9.10Preservation of Existence. The Borrower will preserve and maintain its existence and all of its rights, privileges and franchises necessary or desirable in the normal conduct of its business and shall conduct its business in an orderly, efficient and regular manner.
9.11Delivery of Instruments, etc. Upon request by the Lender, the Borrower will promptly deliver to the Lender in pledge all Instruments, Documents and Chattel Paper constituting Collateral, duly endorsed or assigned by the Borrower.
9.12Sale or Transfer of Assets; Suspension of Business Operations. The Borrower will not sell, lease, assign, transfer or otherwise dispose of (i) the Project, (ii) all or a substantial part of its assets, or (iii) any Collateral or any interest therein (whether in one transaction or in a series of transactions) to any other Person other than the sale of Inventory in the ordinary course of business and will not liquidate, dissolve or suspend business operations (other than as permitted in Section 10.1(c)), provided, however, that Borrower may in the ordinary course of business sell or dispose of Equipment constituting Collateral that is obsolete or otherwise being replaced in the ordinary course of business up to $500,000 in the aggregate per year. The Borrower will not transfer any part of its ownership interest in any Intellectual Property Rights and will not permit any agreement under which it has licensed Intellectual Property to lapse, except that the Borrower may transfer such rights or permit such agreements to lapse if it shall have reasonably determined that the applicable Intellectual Property Rights are no longer useful in its business. If the Borrower transfers any Intellectual Property Rights for value, the Borrower will pay over the proceeds to the Lender for application to the Obligations. The Borrower will not license any other Person to use any of the Borrower’s Intellectual Property Rights, except that the Borrower may grant licenses in the ordinary course of its business in connection with sales of Inventory or provision of services to its customers.

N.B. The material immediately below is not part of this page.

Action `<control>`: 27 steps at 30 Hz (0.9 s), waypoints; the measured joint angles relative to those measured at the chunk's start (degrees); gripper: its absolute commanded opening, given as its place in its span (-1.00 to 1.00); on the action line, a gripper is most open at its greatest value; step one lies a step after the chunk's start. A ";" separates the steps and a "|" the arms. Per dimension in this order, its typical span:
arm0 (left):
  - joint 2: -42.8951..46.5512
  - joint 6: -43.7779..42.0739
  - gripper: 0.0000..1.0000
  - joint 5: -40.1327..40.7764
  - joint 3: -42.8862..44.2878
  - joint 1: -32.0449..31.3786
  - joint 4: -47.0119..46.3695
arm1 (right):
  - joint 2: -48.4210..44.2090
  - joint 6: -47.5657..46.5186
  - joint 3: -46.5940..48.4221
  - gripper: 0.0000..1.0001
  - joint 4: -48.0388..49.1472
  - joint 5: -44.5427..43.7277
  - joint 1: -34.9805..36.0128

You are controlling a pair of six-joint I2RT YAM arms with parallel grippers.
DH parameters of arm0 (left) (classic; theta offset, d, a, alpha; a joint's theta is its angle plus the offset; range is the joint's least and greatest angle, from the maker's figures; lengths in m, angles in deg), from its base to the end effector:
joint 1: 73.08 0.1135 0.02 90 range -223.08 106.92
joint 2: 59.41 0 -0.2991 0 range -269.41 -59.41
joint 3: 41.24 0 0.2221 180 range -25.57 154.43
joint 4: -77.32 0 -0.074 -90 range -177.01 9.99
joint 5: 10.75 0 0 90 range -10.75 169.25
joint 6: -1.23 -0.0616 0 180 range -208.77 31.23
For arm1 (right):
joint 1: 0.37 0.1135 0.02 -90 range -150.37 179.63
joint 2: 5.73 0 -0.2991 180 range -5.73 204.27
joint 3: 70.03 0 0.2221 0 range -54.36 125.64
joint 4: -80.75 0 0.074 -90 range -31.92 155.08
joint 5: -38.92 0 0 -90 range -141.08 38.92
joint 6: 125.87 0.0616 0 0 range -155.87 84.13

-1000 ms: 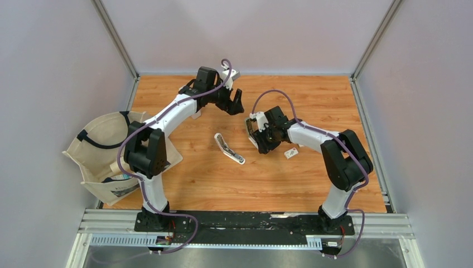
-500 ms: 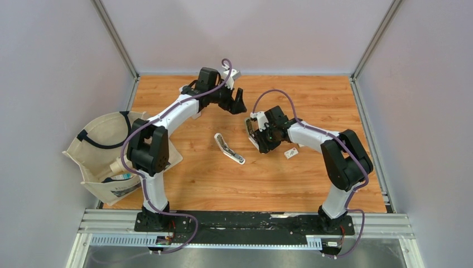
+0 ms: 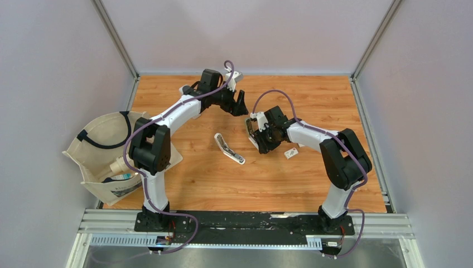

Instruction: Load the staples into the stapler

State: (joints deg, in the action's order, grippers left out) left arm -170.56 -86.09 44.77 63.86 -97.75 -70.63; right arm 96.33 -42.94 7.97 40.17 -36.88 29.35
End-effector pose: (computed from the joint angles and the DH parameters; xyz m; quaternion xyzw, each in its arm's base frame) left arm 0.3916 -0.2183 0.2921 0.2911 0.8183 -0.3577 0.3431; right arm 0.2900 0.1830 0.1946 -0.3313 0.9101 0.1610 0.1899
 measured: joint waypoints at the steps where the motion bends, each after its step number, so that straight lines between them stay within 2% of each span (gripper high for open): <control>1: -0.02 0.04 0.74 -0.09 0.00 -0.02 0.02 | 0.00 0.02 0.02 -0.16 -0.07 0.15 -0.17; 15: -2.21 0.90 0.55 -1.64 0.00 -0.76 -1.09 | 0.00 0.81 0.22 -0.26 -0.61 1.38 -1.68; 27: -2.95 1.18 0.11 -4.35 -0.15 -1.31 -0.85 | 0.07 1.25 0.39 -0.29 -0.87 1.33 -1.66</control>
State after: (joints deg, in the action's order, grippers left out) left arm -173.51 -84.91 40.42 63.70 -99.06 -71.48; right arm 96.39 -41.70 8.36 39.30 -35.55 27.69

9.13Consolidation and Merger; Asset Acquisitions. The Borrower will not consolidate with or merge into any Person, or permit any other Person to merge into it, or acquire (in a transaction analogous in purpose or effect to a consolidation or merger) all or substantially all the assets of any other Person.
9.14Sale and Leaseback. The Borrower will not enter into any arrangement, directly or indirectly, with any other Person whereby the Borrower shall sell or transfer any real or personal property, whether now owned or hereafter acquired, and then or thereafter rent or lease as lessee such property or any part thereof or any other property that the Borrower intends to use for substantially the same purpose or purposes as the property being sold or transferred.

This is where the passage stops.